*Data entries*
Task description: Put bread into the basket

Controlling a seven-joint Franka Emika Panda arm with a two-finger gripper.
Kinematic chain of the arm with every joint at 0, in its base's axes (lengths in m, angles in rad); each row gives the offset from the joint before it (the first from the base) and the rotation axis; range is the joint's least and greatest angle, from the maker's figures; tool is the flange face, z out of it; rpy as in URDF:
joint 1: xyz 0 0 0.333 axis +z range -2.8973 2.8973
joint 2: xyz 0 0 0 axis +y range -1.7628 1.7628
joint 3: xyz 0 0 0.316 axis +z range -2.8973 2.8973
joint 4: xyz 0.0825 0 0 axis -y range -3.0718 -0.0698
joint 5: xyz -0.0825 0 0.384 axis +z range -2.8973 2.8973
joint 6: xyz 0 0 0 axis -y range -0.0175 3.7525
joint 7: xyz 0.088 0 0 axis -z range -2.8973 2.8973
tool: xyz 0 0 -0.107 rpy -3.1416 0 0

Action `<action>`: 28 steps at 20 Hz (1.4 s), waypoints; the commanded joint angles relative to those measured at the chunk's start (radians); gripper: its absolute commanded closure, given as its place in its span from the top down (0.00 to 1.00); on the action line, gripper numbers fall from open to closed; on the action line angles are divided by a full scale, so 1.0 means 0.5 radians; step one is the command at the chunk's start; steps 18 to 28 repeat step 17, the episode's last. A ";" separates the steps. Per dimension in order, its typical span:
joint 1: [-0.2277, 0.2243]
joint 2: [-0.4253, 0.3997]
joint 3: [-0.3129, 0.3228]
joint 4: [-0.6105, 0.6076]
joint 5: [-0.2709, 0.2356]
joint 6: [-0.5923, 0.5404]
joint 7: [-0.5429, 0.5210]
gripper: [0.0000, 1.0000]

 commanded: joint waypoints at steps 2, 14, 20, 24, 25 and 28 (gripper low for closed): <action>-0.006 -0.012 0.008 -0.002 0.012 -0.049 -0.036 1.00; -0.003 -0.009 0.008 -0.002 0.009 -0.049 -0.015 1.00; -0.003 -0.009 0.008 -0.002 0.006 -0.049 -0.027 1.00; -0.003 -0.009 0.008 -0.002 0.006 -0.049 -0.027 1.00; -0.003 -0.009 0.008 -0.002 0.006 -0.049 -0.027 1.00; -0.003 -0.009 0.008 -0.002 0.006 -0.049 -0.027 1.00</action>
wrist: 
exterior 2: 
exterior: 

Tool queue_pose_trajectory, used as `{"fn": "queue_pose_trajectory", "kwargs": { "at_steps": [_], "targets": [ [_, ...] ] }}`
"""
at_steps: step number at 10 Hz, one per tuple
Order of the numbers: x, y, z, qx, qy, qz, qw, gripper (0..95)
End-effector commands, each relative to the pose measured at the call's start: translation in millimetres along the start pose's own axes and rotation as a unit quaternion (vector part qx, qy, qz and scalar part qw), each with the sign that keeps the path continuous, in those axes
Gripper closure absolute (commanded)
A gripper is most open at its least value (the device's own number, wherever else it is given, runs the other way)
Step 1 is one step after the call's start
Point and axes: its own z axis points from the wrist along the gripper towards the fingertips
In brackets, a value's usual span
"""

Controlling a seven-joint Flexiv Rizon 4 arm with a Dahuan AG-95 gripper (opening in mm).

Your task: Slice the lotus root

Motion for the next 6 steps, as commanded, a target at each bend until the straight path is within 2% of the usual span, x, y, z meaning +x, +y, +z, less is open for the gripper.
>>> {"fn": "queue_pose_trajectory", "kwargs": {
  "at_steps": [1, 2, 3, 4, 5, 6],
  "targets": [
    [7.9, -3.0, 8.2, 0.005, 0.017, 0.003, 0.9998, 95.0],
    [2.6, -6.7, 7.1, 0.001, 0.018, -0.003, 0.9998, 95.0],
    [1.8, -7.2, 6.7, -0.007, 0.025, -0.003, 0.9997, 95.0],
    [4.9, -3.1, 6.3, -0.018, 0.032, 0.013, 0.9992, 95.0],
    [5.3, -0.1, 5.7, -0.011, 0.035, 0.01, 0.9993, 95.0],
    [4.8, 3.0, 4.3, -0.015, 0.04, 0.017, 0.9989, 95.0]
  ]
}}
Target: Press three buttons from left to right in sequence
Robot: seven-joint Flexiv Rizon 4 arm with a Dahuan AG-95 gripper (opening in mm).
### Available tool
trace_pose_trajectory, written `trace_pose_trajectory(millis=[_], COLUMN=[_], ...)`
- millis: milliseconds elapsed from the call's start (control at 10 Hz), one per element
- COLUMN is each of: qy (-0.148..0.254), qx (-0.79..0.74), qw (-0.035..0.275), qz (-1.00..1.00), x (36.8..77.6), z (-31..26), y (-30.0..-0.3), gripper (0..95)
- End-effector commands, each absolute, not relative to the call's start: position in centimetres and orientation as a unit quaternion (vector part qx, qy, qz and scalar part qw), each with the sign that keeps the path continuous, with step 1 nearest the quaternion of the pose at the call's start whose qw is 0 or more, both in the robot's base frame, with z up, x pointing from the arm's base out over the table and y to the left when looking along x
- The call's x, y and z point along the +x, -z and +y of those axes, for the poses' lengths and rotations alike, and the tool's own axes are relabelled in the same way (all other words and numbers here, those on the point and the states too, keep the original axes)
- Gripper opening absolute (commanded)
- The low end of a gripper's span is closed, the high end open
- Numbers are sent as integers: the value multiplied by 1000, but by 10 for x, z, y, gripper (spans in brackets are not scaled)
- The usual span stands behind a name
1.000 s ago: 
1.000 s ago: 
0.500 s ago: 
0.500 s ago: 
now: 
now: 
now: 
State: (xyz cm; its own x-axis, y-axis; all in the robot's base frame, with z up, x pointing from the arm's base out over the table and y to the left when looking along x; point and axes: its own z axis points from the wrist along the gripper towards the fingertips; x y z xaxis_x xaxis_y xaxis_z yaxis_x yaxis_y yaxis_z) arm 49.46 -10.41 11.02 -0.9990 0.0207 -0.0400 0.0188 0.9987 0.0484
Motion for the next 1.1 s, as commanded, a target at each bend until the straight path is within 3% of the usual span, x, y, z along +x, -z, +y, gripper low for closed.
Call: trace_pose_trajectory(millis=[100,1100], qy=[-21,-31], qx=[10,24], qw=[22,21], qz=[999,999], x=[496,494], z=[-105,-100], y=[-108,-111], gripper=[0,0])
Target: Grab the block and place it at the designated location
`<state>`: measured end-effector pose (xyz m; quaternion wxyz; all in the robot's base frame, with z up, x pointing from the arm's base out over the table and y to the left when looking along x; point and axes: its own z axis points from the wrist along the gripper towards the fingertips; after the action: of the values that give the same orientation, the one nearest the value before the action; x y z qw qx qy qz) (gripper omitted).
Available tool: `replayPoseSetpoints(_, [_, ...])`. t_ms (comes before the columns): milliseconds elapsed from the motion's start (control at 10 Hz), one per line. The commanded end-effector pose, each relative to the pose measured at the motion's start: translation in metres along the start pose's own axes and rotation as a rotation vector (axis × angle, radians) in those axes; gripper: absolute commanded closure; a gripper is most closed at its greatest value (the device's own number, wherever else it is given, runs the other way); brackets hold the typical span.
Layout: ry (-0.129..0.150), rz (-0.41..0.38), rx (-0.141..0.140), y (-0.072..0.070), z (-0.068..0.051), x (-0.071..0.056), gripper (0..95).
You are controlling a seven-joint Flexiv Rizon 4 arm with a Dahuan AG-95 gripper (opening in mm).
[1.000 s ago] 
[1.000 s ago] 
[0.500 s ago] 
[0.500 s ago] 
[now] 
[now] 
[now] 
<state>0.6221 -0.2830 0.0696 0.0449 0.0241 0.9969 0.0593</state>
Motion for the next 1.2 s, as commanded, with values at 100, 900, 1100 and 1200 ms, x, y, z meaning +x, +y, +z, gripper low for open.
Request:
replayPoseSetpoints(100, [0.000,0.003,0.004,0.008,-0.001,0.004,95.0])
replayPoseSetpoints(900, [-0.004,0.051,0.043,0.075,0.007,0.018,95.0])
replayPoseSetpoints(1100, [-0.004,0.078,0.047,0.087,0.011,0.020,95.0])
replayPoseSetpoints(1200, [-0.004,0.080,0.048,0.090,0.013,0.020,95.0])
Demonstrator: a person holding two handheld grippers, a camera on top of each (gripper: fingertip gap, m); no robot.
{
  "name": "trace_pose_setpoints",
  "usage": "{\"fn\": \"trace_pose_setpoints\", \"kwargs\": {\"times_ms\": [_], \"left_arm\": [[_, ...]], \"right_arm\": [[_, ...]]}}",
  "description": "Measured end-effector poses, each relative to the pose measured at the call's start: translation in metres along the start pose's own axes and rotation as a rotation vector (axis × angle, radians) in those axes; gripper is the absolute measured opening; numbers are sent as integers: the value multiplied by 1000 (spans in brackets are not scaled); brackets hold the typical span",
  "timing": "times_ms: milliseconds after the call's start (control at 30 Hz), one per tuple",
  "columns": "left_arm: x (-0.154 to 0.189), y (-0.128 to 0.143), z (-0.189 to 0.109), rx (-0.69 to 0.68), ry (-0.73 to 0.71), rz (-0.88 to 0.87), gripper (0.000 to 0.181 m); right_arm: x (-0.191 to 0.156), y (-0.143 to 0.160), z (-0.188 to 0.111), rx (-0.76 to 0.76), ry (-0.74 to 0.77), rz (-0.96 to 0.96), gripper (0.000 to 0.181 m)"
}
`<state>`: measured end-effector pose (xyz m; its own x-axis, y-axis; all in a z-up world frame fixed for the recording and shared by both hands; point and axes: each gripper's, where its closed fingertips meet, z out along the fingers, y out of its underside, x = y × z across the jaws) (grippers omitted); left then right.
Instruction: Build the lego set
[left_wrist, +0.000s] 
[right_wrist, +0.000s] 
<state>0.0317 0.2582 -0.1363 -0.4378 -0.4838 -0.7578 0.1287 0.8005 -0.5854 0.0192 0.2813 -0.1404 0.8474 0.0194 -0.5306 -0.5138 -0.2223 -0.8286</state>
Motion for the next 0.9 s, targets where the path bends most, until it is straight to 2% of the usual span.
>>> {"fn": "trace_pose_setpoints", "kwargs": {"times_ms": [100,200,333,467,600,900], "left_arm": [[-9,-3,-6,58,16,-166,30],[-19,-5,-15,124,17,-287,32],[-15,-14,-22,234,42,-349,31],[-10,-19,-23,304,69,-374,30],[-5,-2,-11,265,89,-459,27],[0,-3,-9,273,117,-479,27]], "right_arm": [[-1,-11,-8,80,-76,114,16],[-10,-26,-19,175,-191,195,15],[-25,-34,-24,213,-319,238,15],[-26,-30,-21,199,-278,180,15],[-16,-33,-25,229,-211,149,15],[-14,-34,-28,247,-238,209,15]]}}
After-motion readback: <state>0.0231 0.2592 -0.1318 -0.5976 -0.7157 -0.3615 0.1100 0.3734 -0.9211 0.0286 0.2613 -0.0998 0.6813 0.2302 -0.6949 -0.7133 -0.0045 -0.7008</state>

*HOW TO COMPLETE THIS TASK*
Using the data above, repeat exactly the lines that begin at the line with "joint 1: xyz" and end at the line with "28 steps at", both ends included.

*YOUR SOLUTION*
joint 1: xyz 0 0 0.333 axis +z range -2.8973 2.8973
joint 2: xyz 0 0 0 axis +y range -1.7628 1.7628
joint 3: xyz 0 0 0.316 axis +z range -2.8973 2.8973
joint 4: xyz 0.0825 0 0 axis -y range -3.0718 -0.0698
joint 5: xyz -0.0825 0 0.384 axis +z range -2.8973 2.8973
joint 6: xyz 0 0 0 axis -y range -0.0175 3.7525
joint 7: xyz 0.088 0 0 axis -z range -2.8973 2.8973
tool: xyz 0 0 -0.107 rpy -3.1416 0 0

Action `<action>`: 28 steps at 20 Hz (1.4 s), waypoints; the commanded joint angles relative to those measured at the chunk's start (radians); gripper: its absolute commanded closure, given as its place in its span from the top down (0.00 to 1.00); on the action line, gripper numbers fall from open to closed; on the action line angles are divided by a full scale, so 1.0 means 0.5 radians; step one is the command at the chunk's start; steps 18 to 28 repeat step 17, the episode's last. A ";" separates the steps. Per dimension in order, its typical span:

The required output has been given.